Episode two of this fly-on-the-wall mockumentary about coaching an under-11s football team, and it's still difficult to see its point. If this is just entertainment, then its well-observed dialogue can sometimes make it feel very clever. I can't believe you started a fight in front of the kids, one aspiring coach is told. You don't get anything without a fight in this life, he replies in perfect soccer cliché. But there's the nagging feeling that the writers are striving towards a greater significance - unfortunately, it's unclear what that might be, beyond the truism that adults' behaviour is often more juvenile than that of their children.

Matt Warman, The Telegraph, 28th August 2008

This 'sitcom' about a dad obsessed with his son's football team was almost insultingly bad.

The series utilises a 'mockumentary' approach that owes a very heavy debt to The Office (although this series has been adapted from a Canadaian series called The Tournament). This does it no favours at all. Where The Office was realistic, understated, intelligent and subtle, The Cup is unrealistic, over the top and, to put it bluntly, stupid.

The Custard TV, 26th August 2008

The BBC probably thinks it's on to a winner with The Cup, a new 'comedy' filmed in a docu-style that follows the fictional under-11s football side Ashburn United in their quest for glory. Sadly, the Beeb should note that last night's opening episode failed to live up to the hype, following in the footsteps of 2007's FA Cup final when Chelsea played Manchester United in a p*** poor match at Wembley.

The creators of The Office might well hold their heads in shame because their success could be blamed for spawning all these 'reality' comedies, which persist in following 'real people' (that would be actors) as they ape human emotions. In The Cup's case, the characters are so unlikeable, it's like watching ten David Brents awkwardly careering across the screen.

The producers must have believed they had the perfect blend: a reality comedy about football. Genius. Yet it's packed so full of cliches, it's hard to care. Bossy woman? Aggressive football coach? Pushy dad? Tick, tick and tick.

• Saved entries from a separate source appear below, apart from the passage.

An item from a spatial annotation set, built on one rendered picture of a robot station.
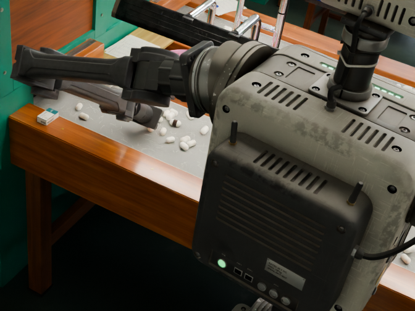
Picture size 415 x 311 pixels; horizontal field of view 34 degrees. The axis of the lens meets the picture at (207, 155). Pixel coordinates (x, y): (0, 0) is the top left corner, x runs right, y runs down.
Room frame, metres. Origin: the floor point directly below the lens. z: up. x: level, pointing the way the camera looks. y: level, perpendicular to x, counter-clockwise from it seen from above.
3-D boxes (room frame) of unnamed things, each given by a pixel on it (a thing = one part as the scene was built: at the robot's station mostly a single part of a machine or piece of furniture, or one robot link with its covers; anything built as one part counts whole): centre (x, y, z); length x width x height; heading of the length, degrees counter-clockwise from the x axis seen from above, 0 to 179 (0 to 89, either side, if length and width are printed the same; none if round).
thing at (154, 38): (2.16, 0.32, 0.77); 0.33 x 0.15 x 0.01; 159
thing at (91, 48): (1.87, 0.49, 0.83); 0.30 x 0.06 x 0.07; 159
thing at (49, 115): (1.64, 0.50, 0.77); 0.06 x 0.04 x 0.02; 159
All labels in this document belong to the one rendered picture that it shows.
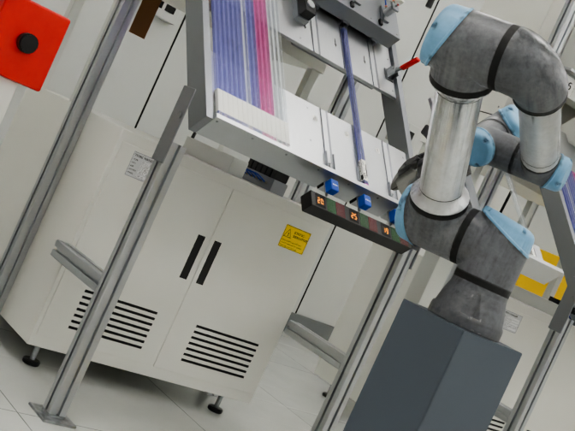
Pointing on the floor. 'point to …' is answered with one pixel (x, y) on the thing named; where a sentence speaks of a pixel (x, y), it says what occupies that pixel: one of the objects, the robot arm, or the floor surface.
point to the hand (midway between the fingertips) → (395, 184)
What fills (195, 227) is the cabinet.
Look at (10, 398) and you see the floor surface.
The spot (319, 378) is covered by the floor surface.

The dominating desperado dad, Terry (Steve Edge), was 'living his dream through his son' as he became more and more childish in his behaviour. This appeared to be the constant joke, that the adults' actions were constantly more juvenile than those of their children. The score, at the end of the day, was: BBC 0, Viewers 0.

Alex Wilkins, Metro, 22nd August 2008

The Cup tries hard to be The Office of the football field, using the same makey-uppy documentary device. Nothing wrong with that - it's a good way of getting to know characters quickly without forcing plot lines, although here it doesn't feel as fresh as when Ricky Gervais was doing it. And there are some decent performances, although Steve Edge as main man Terry stands out a bit too far perhaps. His character, a super-competitive footballing dad, is not just in your face, he's rammed right down your throat. Subtle this isn't, and that's the problem.

Sam Wollaston, The Guardian, 22nd August 2008

The Times Review

The prospects for The Cup do not look good: before the first episode the critics' knives were heartily slashing away at its past-it mockumentary style. Is it that bad? OK, it's not The Office (and really, the mockumentary should have died back then, in a blaze of rousing, nation-conquering glory). But The Cup has its charm. It is set, as all these things about salt-of-the-earth types are, in the North where people have common sense and are down to earth, away from us flibbertigibbets with feta cheese and soulless apartments in the South.